Learned representation for Offline Handwritten Signature Verification

NEW: Code for training the models (using Pytorch) is now available in a new repository: https://github.com/luizgh/sigver

This repository contains the code and instructions to use the trained CNN models described in [1] to extract features for Offline Handwritten Signatures. It also includes the models described in [2] that can generate a fixed-sized feature vector for signatures of different sizes.

[1] Hafemann, Luiz G., Robert Sabourin, and Luiz S. Oliveira. "Learning Features for Offline Handwritten Signature Verification using Deep Convolutional Neural Networks" http://dx.doi.org/10.1016/j.patcog.2017.05.012 (preprint)

[2] Hafemann, Luiz G., Robert Sabourin, and Luiz S. Oliveira. "Fixed-sized representation learning from Offline Handwritten Signatures of different sizes" https://doi.org/10.1007/s10032-018-0301-6 (preprint)

Topics:

Installation: How to set-up the dependencies / download the models to extract features from new signatures
Usage: How to use this code as a feature extractor for signature images
Using the features in Matlab: A script to facilitate processing multiple signatures and saving the features in matlab (.mat) format
Datasets: Download extracted features (using the proposed models) for the GPDS, MCYT, CEDAR and Brazilian PUC-PR datasets (for the methods presented in [1] - .mat files that do not require any pre-processing code)

Installation

Pre-requisites

The code is written in Python 2¹. We recommend using the Anaconda python distribution (link), and create a new environment using:

conda create -n sigver -y python=2
source activate sigver

The following libraries are required

Scipy version 0.18
Pillow version 3.0.0
OpenCV
Theano²
Lasagne²

They can be installed by running the following commands:

conda install -y "scipy=0.18.0" "pillow=3.0.0"
conda install -y jupyter notebook matplotlib # Optional, to run the example in jupyter notebook
pip install opencv-python
pip install "Theano==0.9"
pip install https://github.com/Lasagne/Lasagne/archive/master.zip

We tested the code in Ubuntu 16.04. This code can be used with or without GPUs - to use a GPU with Theano, follow the instructions in this link. Note that Theano takes time to compile the model, so it is much faster to instantiate the model once and run forward propagation for many images (instead of calling many times a script that instantiates the model and run forward propagation for a single image).

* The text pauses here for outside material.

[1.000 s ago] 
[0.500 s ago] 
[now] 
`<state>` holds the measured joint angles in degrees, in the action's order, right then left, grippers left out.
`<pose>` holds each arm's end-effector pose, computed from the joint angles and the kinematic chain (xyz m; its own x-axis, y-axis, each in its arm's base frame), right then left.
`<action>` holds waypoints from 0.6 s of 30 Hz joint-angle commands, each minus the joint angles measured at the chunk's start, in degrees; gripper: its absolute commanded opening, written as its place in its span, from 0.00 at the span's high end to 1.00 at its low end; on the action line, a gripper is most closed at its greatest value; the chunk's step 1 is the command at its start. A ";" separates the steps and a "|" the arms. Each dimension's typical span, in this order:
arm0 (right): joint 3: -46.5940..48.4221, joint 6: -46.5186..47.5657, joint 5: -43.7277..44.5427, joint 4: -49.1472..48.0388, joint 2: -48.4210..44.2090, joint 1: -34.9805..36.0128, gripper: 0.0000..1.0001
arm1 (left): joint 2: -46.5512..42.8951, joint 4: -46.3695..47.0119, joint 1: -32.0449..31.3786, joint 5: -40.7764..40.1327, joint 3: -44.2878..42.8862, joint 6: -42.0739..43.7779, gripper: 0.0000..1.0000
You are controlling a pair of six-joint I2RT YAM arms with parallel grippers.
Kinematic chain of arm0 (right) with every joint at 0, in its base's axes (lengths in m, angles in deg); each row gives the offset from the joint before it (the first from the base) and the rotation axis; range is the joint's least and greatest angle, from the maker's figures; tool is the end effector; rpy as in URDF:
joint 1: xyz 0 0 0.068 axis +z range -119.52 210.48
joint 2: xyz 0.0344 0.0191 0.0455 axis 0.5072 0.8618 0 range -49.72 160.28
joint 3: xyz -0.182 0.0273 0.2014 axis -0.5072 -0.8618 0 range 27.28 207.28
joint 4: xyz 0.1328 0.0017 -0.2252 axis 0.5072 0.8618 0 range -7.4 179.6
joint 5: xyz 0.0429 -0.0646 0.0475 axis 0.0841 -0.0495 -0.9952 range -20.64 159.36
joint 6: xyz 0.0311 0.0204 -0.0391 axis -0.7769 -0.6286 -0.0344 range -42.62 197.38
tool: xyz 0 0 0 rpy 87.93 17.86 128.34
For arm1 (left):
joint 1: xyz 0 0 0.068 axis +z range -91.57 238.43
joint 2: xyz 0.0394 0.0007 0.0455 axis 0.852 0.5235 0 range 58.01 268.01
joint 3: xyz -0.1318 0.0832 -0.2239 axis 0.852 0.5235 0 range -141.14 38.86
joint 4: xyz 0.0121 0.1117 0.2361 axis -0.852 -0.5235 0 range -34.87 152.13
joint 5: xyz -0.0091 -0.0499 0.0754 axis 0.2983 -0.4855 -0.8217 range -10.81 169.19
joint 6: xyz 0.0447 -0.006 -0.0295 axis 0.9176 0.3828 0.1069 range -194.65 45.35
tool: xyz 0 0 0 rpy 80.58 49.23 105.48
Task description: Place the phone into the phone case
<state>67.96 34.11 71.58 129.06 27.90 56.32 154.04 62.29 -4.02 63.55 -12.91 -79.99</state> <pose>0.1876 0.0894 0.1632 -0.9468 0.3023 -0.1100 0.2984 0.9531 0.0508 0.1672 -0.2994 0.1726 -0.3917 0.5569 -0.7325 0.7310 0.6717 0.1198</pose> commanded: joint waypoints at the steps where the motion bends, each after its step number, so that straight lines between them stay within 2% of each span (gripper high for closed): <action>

¹ Python 3.5 can be also be used, but the feature vectors will differ from those generated from Python 2 (due to small differences in preprocessing the images). Either version can be used, but feature vectors generated from different versions should not be mixed. Note that the data on section Datasets has been obtained using Python 2.

² Although we used Theano and Lasagne for training, you can also use TensorFlow to extract the features. See tf_example.py for details.

Downloading the models

Clone (or download) this repository
Download the pre-trained models from the links below:
- Save / unzip the models in the "models" folder

Signet: https://drive.google.com/file/d/1KffsnZu8-33wXklsodofw-a-KX6tAsVN/view?usp=share_link

Signet SPP-models: https://drive.google.com/file/d/1KffsnZu8-33wXklsodofw-a-KX6tAsVN/view?usp=share_link

Testing

Run python example.py and python example_spp.py. These scripts pre-process a signature, and compare the feature vectors obtained by the model to the results obtained by the author. If the test fails, please check the versions of Scipy and Pillow. I noticed that different versions of these libraries produce slightly different results for the pre-processing steps.

Usage

The following code (from example.py) shows how to load, pre-process a signature, and extract features using one of the learned models:

from scipy.misc import imread
from preprocess.normalize import preprocess_signature
import signet
from cnn_model import CNNModel

# Maximum signature size (required for the SigNet models):
canvas_size = (952, 1360)  

# Load and pre-process the signature
original = imread('data/some_signature.png', flatten=1)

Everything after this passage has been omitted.